All of lore.kernel.org
 help / color / mirror / Atom feed
From: Baoquan He <bhe@redhat.com>
To: Mike Rapoport <rppt@linux.ibm.com>
Cc: Steve Wahl <steve.wahl@hpe.com>,
	David Hildenbrand <david@redhat.com>,
	mgorman@suse.de, linux-kernel@vger.kernel.org,
	linux-mm@kvack.org, akpm@linux-foundation.org, cai@lca.pw,
	mhocko@kernel.org
Subject: Re: [PATCH] mm/compaction: Fix the incorrect hole in fast_isolate_freepages()
Date: Mon, 1 Jun 2020 21:31:59 +0800	[thread overview]
Message-ID: <20200601133159.GM26955@MiWiFi-R3L-srv> (raw)
In-Reply-To: <20200601114246.GC8502@linux.ibm.com>

On 06/01/20 at 02:42pm, Mike Rapoport wrote:
> On Thu, May 28, 2020 at 10:15:10AM -0500, Steve Wahl wrote:
> > On Thu, May 28, 2020 at 05:07:31PM +0800, Baoquan He wrote:
> > > On 05/26/20 at 01:49pm, David Hildenbrand wrote:
> > > > On 26.05.20 13:32, Mike Rapoport wrote:
> > > > > Hello Baoquan,
> > > > > 
> > > > > I do not object to your original fix with careful check for pfn validity.
> > > > > 
> > > > > But I still think that the memory reserved by the firmware is still
> > > > > memory and it should be added to memblock.memory. This way the memory
> > > > 
> > > > If it's really memory that could be read/written, I think I agree.
> > > 
> > > I would say some of them may not be allowed to be read/written, if I
> > > understand it correctly. I roughly went through the x86 init code, there
> > > are some places where mem region is marked as E820_TYPE_RESERVED so that
> > > they are not touched after initialization. E.g:
> > > 
> > > 1) pfn 0
> > > In trim_bios_range(), we set the pfn 0 as E820_TYPE_RESERVED. You can
> > > see the code comment, this is a BIOS owned area, but not kernel RAM.
> > > 
> > > 2)GART reserved region
> > > In early_gart_iommu_check(), GART IOMMU firmware will reserve a region
> > > in an area, firmware designer won't map system RAM into that area.
> > > 
> > > And also intel_graphics_stolen(), arch_rmrr_sanity_check(), these
> > > regions are not system RAM backed area, reading from or writting into
> > > these area may cause error.
> > > 
> > > Futhermore, there's a KASLR bug found by HPE, its triggering and root
> > > cause are written into below commit log.

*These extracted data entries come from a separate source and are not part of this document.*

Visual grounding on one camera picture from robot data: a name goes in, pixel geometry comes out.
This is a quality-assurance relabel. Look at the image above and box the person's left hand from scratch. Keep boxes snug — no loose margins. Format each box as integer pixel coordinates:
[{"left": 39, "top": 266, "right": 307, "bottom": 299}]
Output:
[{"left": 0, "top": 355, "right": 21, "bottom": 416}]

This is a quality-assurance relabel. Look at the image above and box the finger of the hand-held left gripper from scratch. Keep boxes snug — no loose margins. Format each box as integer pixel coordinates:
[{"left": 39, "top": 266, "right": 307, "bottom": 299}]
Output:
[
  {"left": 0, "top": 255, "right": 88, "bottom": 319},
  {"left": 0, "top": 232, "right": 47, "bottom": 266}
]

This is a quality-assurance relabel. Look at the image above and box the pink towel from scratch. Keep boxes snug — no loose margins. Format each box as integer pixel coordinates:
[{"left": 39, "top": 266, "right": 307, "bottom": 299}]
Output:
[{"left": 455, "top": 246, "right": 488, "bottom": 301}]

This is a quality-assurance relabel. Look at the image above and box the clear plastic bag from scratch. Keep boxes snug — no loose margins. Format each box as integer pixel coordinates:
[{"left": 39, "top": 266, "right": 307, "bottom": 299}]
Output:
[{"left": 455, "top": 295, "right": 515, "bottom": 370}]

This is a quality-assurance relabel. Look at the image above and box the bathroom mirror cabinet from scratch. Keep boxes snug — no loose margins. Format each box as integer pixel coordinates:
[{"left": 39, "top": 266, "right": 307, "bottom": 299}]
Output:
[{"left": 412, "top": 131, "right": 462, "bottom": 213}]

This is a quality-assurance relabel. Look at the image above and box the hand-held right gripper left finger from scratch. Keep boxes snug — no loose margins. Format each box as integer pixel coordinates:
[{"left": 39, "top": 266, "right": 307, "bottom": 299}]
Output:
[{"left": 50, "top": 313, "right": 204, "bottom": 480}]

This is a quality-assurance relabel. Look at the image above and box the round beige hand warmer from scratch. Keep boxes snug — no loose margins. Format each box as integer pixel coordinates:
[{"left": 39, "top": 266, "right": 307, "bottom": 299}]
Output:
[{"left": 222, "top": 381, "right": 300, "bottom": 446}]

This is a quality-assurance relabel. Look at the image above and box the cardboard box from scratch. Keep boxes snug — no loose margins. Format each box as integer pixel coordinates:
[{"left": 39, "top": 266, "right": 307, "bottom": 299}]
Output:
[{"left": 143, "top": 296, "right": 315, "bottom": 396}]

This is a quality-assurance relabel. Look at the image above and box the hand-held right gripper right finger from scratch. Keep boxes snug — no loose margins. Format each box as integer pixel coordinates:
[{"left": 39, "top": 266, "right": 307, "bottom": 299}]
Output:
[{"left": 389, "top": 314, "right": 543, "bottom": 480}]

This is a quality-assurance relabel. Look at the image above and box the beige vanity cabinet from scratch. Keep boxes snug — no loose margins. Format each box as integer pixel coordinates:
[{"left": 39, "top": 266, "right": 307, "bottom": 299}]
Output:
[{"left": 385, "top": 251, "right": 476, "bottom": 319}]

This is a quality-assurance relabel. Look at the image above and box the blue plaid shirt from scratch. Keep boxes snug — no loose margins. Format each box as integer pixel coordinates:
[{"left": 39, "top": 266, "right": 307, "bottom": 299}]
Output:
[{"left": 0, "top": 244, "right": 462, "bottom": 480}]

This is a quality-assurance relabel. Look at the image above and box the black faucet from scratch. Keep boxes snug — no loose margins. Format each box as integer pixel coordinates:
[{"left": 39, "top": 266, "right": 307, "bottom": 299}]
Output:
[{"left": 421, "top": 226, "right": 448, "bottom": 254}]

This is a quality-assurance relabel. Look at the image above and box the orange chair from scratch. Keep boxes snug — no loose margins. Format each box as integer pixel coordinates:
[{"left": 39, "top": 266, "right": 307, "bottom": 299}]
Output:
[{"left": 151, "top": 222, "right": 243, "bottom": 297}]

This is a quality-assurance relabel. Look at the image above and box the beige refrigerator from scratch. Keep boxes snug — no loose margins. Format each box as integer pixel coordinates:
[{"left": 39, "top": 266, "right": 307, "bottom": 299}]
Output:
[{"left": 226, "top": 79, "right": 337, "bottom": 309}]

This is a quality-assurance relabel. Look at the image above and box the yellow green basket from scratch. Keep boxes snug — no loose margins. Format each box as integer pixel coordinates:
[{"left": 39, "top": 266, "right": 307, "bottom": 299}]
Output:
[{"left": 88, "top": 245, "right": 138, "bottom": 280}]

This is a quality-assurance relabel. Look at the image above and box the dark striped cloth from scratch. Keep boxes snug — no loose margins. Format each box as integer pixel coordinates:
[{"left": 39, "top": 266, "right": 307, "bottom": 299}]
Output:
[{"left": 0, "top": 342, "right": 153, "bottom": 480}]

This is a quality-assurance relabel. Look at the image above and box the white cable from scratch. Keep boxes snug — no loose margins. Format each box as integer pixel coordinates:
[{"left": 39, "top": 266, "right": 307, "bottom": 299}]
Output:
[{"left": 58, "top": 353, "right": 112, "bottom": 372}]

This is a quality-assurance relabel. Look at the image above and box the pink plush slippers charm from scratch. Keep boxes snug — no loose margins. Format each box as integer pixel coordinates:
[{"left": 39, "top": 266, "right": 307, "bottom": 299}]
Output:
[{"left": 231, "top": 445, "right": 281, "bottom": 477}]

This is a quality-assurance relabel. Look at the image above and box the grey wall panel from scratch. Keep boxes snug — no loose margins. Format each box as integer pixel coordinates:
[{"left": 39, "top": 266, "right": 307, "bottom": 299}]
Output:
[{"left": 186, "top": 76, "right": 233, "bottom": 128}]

You can see that accessing to
> > > firmware reserved region caused BIOS to halt system when cpu doing
> > > speculative.
> > > 
> > > commit 2aa85f246c181b1fa89f27e8e20c5636426be624
> > > Author: Steve Wahl <steve.wahl@hpe.com>
> > > Date:   Tue Sep 24 16:03:55 2019 -0500
> > > 
> > >     x86/boot/64: Make level2_kernel_pgt pages invalid outside kernel area
> > > 
> > >     Our hardware (UV aka Superdome Flex) has address ranges marked
> > >     reserved by the BIOS. Access to these ranges is caught as an error,
> > >     causing the BIOS to halt the system.
> > 
> > Thank you for CC'ing me.  Coming into the middle of the conversation,
> > I am trying to understand the implications of what's being discussed
> > here, but not being very successful at it.
> > 
> > For the HPE UV hardware, the addresses listed in the reserved range
> > must never be accessed, or (as we discovered) even be reachable by an
> > active page table entry.  Any active page table entry covering the
> > region allows the processor to issue speculative accesses to the
> > region, resulting in the BIOS halt mentioned.
> > 
> > I'm not sure if the discussion above about adding the region to
> > memblock.memory would result in an active mapping of the region or
> > not.  If it did, we'd have problems.
> 
> The discussion is whether regions marked as E820_RESERVED should be
> considered as RAM or not.

IMHO, the discussion is about whether firmware reserved regions like
E820_TYPE_RESERVED should be added into memory allocators.

> 
> For the hardware that cannot tolerate acceses to these areas like HPE
> UV, it should not :)
> 
> I still think that keeping them only in memblock.reserved creates more
> problems than it solves, but simply adding E820_RESERVED areas to
> memblock.memory just won't work.

Currently, we hardly add E820_RESERVED into memblock, including
memblock.memmory and memblock.reserved. But, in several places, people
add them to memblock.reserved when they have marked them as
E820_TYPE_RESERVED.

I agree with David that these pages aren't available for any later
memory allocator. "the node/zone is just completely irrelevant for
these pages". Keeping them out of the memory management system is safer
so that nobody won't touch them. I tried to mark them out with a new
type PageUnavail as David suggested, am still struggling to think of
where I should detect and exclude them.

Below is a draft patch about my attempt on marking out unavailable pages.
Any comment or suggestions are welcomed. Of course for any better idea
with code change, I would like to test and review. Hope we can finally fix
this issue after its exposure. 

From 25ca041258a40bb315f94a23f0465b510b1614a0 Mon Sep 17 00:00:00 2001
From: Baoquan He <bhe@redhat.com>
Date: Fri, 29 May 2020 20:23:13 +0800
Subject: [RFC PATCH] mm: Add a new page type to mark unavailable pages

Firstly, the last user of early_pfn_valid() is memmap_init_zone(), but that code
has been optimized away. Let's remove it.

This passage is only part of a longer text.